> Problem requirements: In the records below, find each line containing the word "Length" and copy it.

*** Supplied entries Section Begins ***

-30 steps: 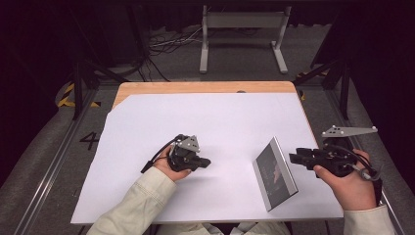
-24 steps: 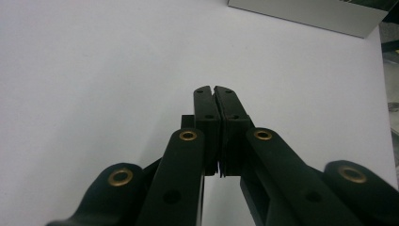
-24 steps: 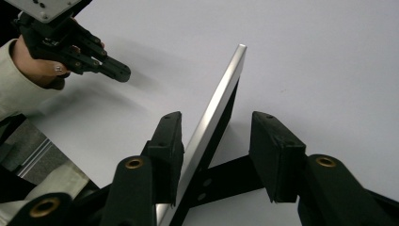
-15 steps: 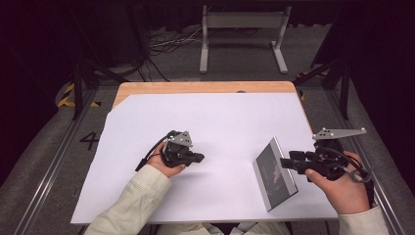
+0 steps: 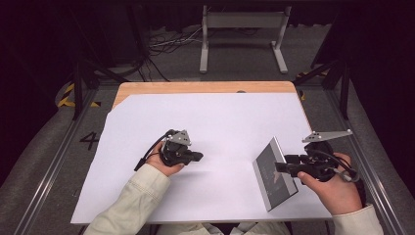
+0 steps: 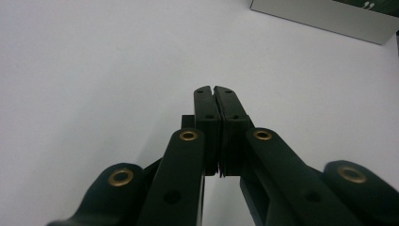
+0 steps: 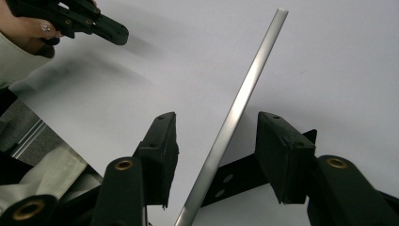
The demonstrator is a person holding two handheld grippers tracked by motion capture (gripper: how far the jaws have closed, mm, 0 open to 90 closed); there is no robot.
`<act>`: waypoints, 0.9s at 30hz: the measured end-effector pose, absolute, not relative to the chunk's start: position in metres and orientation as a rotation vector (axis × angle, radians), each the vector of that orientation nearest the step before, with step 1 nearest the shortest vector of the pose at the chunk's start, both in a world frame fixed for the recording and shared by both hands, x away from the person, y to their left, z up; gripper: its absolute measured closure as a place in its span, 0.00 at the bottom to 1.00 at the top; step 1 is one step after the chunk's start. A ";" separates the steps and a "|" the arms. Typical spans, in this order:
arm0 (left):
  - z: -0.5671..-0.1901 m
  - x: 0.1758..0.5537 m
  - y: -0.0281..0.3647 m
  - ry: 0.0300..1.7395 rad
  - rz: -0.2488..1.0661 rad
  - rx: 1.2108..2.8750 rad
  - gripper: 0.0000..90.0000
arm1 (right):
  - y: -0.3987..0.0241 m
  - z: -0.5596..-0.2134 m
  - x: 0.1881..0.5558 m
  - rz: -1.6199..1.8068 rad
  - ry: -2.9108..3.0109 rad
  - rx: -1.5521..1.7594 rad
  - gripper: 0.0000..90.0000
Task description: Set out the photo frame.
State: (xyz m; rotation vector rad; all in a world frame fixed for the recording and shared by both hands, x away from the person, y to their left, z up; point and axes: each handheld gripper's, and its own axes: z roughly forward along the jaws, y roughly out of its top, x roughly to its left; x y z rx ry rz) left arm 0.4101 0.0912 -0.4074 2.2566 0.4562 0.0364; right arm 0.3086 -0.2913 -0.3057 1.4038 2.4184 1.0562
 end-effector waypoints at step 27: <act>-0.410 0.413 0.093 0.474 -0.003 2.237 0.99 | -0.279 -0.320 0.312 0.917 2.502 1.391 0.71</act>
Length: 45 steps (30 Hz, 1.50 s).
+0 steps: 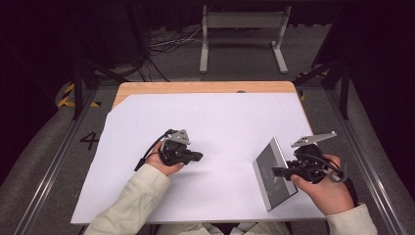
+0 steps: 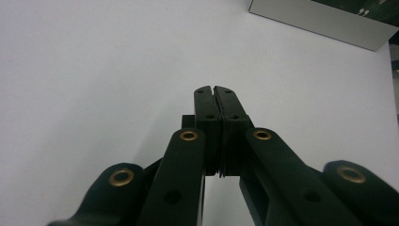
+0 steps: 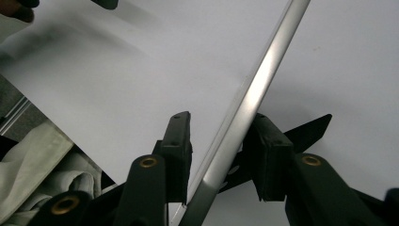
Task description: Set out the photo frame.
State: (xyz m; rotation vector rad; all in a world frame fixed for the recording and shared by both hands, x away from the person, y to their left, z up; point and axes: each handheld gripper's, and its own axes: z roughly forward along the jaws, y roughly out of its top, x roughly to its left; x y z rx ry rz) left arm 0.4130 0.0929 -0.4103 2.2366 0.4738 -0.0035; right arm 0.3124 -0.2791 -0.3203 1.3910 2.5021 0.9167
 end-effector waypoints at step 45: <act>-0.412 0.410 0.101 0.504 -0.011 2.221 1.00 | -0.274 -0.298 0.324 0.908 2.555 1.231 0.93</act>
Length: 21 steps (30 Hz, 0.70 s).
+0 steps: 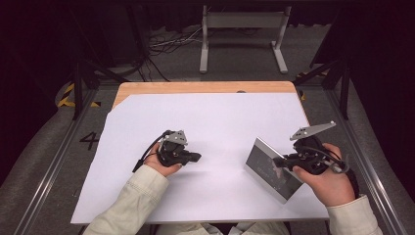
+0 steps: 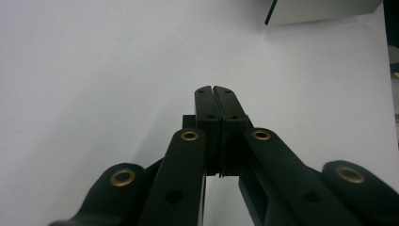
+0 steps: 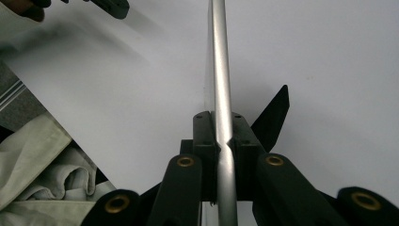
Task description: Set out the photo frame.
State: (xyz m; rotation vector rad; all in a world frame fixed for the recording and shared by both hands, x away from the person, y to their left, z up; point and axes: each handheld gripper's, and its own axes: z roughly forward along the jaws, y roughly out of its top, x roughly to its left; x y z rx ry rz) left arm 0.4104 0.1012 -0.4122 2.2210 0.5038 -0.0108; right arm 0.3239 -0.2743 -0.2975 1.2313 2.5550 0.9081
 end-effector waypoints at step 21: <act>-0.414 0.396 0.139 0.608 0.035 2.192 0.99 | -0.250 -0.278 0.376 0.949 2.712 0.964 0.93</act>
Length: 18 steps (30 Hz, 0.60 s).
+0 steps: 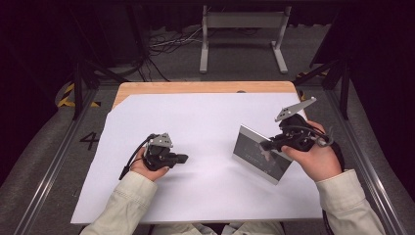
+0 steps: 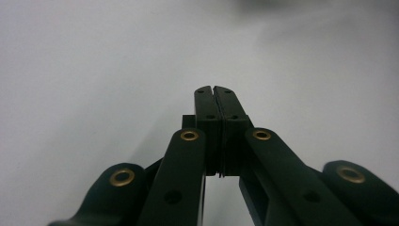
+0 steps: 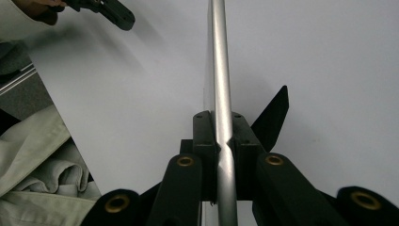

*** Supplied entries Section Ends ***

> Exercise answer:
Length: 45 steps (30 Hz, 1.50 s).
Length: 21 steps (30 Hz, 0.70 s).
Length: 18 steps (30 Hz, 0.60 s).

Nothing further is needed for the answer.